A l’occasion des rapports annuels d’activité du RIP Isère THD, le groupe UGES avait questionné des rapports alors qualifiés d’incomplets ainsi que leur « non-conformité » de la part du délégataire (Isère Fibre). Nous n’avions eu à l’époque que très peu de réponse et d’éléments. Le rapport de la CRC nous permet de comprendre les problématiques rencontrés par le Département avec son délégataire. Il est ainsi noté que « les relations avec celui-ci sont difficiles. Le département a été jusqu’à le menacer de déchéance et a infligé des pénalités fixées au plafond prévu par le contrat ». Le Département manque ainsi de données du délégataire pour le contrôle de l’exploitation, alors que le nombre de pannes est supérieur à la moyenne nationale.

Nous notons bien que le département utilise tous les outils prévus à la Délégation de service publique pour contraindre le délégataire à reprendre ses ouvrages. Nous ne doutons pas ainsi du bon contrôle de cette DSP.

La CRC pointe également le problème de la sous-traitance des opérateurs commerciaux (STOC), un élément majeur. Ces sous-traitances en « cascade » présentent un risque pour nos installations et par ricochet pour la qualité du service aux usagers. On constate ainsi des détériorations, des raccordements mal accomplis : des sujets que les habitants nous relaient d’ailleurs, ou que nous constatons dans nos territoires. C’est là aussi, une limite de nos partenariats public/privé lorsque la puissance publique n’a « pas la main sur tout ».

Face à cette problématique, nous prenons note que le Département va formaliser une convention « malveillance » avec les opérateurs et les acteurs de la sécurité (préfecture, gendarmerie, procureur de la République) et élaborera un schéma de résilience du réseau en partenariat avec la Banque des Territoires. La question de la résilience de notre réseau est centrale, face aux dégradations mais aussi aux aléas climatiques.

Après le déploiement s’ouvre dorénavant la pleine commercialisation qui doit encore progresser. Une optimisation des usages de ce RIP qui a nécessité un investissement d’un demi milliards d’euros (Etat, Région, CD38, EPCI). Il est indiqué dans le rapport la nécessité de pouvoir bien mesurer les impacts du réseau pour la population, élément important pour le groupe UGES au regard des investissements consentis qui vont demander une rallonge de 5M€ supplémentaires au Département, « voir plus ». Nous espérons d’autre part que les contentieux avec le délégataire n’auront pas de conséquence sur les subventions reçues de la part de l’Etat. Un bilan des coûts est prévu, nous y serons attentifs.
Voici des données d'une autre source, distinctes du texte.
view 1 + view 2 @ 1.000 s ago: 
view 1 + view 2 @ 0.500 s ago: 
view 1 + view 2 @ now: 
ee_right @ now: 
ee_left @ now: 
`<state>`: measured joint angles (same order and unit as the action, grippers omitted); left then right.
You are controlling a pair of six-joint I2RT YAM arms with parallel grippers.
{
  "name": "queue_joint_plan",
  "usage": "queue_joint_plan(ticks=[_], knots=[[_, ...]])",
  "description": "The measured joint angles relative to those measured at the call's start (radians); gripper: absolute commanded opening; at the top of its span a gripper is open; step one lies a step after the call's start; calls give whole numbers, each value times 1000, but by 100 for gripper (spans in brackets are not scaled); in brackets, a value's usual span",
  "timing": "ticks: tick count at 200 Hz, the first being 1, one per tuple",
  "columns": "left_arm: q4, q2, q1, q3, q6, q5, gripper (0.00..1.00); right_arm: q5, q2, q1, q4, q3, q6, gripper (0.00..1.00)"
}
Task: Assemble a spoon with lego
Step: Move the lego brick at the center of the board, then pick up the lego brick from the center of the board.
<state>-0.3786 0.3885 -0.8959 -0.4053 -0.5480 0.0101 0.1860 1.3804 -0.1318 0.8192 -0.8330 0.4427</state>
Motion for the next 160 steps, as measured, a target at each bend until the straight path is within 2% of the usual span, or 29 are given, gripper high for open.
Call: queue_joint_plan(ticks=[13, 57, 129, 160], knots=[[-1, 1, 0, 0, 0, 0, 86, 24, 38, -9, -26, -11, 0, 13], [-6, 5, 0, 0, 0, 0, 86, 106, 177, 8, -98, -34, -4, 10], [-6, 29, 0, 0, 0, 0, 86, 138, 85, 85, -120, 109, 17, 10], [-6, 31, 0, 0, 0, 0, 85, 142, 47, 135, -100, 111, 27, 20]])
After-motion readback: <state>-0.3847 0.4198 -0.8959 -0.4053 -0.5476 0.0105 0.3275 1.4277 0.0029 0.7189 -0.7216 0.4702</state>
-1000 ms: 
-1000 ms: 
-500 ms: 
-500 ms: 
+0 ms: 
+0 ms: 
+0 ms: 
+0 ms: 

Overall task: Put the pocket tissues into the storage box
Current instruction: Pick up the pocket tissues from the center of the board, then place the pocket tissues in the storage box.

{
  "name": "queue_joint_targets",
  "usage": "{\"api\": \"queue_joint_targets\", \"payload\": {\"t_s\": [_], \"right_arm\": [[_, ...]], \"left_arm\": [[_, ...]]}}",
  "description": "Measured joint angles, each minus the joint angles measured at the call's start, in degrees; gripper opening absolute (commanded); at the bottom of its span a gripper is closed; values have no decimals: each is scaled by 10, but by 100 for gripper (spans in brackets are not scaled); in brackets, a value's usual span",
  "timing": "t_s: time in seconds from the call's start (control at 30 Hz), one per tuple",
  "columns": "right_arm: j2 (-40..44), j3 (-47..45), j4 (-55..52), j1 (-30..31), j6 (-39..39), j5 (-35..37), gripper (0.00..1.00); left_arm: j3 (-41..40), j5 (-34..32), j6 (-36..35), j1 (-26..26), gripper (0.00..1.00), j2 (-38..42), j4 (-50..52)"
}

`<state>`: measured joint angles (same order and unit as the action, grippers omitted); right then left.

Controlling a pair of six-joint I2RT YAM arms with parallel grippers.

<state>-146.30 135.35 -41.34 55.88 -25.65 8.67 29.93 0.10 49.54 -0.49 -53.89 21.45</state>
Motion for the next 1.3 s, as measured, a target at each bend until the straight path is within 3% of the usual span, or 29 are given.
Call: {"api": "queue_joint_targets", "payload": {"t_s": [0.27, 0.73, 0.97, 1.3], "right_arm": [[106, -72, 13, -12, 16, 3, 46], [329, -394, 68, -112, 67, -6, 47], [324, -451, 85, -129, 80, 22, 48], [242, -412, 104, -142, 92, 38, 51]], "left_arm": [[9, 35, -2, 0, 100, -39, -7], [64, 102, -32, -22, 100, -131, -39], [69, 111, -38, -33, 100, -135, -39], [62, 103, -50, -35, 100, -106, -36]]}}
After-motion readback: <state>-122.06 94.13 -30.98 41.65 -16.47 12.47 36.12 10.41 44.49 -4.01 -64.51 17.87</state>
Avec le nouveau Schéma départemental territorial d’aménagement numérique (SDTAN) et la fin du déploiement s’ouvre alors de nouvelles perspectives et plusieurs enjeux dans le futur, notamment :

  • la connexion des logements isolés et non raccordé aujourd’hui ;
  • la fin du cuivre (ADSL) qui concernera des dizaines de communes supplémentaires en Isère le 27 janvier 2026 et qui soulève des questions sur les possibles ruptures de service ;
  • L’extinction du réseau wifi radio THD ;
  • Enfin, la déclinaison de notre stratégie d’aménagement numérique pour valoriser ce projet et ces investissements aux services des territoires et des Isérois.